I am trying to do Semantic Segmentation in PyTorch.

Before passing the image through the segmentation network, I downsample the image to size (321x321). (I also apply the same downsampling to the ground truth segmentation mask to retain the pixel-level correspondence)

Once I pass this (321x321) size image through the segmentation network, I get a 41x41xC sized per-class prediction map, where C is the number of classes.

To calculate the loss, I have to either Upsample the prediction map from 41x41xC to 321x321xC or downsample the ground truth segmentation mask to 41x41. Which one should I pick?

Also, if I have to upsample the ground truth segmentation mask, what is the right way to do fractional upsampling?

SimonW · November 8, 2017, 10:18pm

That depends what your goal is. If your goal is to get a low res semantics map, then downsample the target. If you want to get high res semantics map, upsample the output (I personally would do convtranspose to upsample).

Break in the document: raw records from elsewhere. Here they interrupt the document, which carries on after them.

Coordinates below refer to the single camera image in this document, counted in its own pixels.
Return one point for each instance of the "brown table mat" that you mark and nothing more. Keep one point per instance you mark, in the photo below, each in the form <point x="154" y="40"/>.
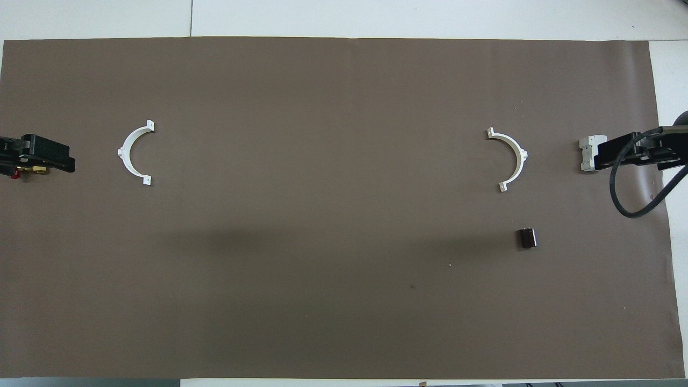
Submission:
<point x="322" y="242"/>

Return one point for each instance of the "grey circuit breaker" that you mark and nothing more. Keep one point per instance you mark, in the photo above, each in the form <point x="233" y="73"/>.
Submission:
<point x="587" y="153"/>

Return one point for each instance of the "dark brown small cylinder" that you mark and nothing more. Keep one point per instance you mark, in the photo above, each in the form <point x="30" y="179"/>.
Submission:
<point x="527" y="238"/>

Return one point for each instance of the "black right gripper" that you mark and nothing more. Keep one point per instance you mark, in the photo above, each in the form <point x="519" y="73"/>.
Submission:
<point x="629" y="150"/>

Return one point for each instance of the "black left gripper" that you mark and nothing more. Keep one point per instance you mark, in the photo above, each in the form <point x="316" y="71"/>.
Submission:
<point x="43" y="149"/>

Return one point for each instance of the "white half pipe clamp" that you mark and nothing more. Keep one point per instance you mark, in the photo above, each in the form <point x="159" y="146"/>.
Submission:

mohitsharma916 · November 9, 2017, 1:42am

Thanks for the input.

I read about the transposed convolution and from what I understood, the parameters (stride,filter size,padding, etc) of the convTranspose operation from 41x41 to 321x321 should be the same as parameters for some convolution operator to go from 321x321 to 41x41.

Is this right?

SimonW · November 9, 2017, 1:43am

You are right

mohitsharma916 · November 9, 2017, 1:58am

The simplest thing I can do is use a 1x1 kernel with a stride of 8. Should I expect some tradeoff in performance by choosing different kernel sizes and their corresponding strides?

herleeyandi · December 16, 2017, 10:46am

Hello I am still new in Semantic segmentation using pytorch. Suppose I have binary segmentation problem (where the class only 2). suppose I have size with this order [batch, channel, width,height]. I have batch size = 8.

 My output net = [8, 2, 96, 160] -> 2 in channel because have 2 class
 My ground truth(mask) = [8,1,96, 160] -> consist of 0 and 1 as the class

How can I measure the loss?, is there any way to use CrossEntrophy2D loss?

mohitsharma916 · December 17, 2017, 12:53am

You can use NLLLoss2d.

However, you might need to squeeze your ground truth mask on the 1st dimension. NLLLoss2d expects masks with a shape (N,H,W).

herleeyandi · December 17, 2017, 2:26am

@mohitsharma916 Thank you. I have done it before. The result is still bad. Do you think we miss something?, because I add log_softmax after nllloss2d. Do you think it necessary?. My groundtruth is in range 0-1(binary classification) and my image is 0-255.

mohitsharma916 · December 17, 2017, 2:47am

NLLLoss2d expects the log probabilities as one of the inputs. Make sure you convert your outputs to log probabilities using LogSoftmax.

SimonW · December 17, 2017, 4:25am

1x1 kernel won’t be good. You should choose a kernel size divisible by stride to avoid artifacts.

mohitsharma916 · December 17, 2017, 4:42am

Thanks for the suggestion.

However, I ended up using simple bilinear upsampling (with necessary cropping to match the input image size). To my surprise, it actually produced good results. On the contrary, using transposed convolution made training unstabe (maybe I need to do better parameter tuning to make it work).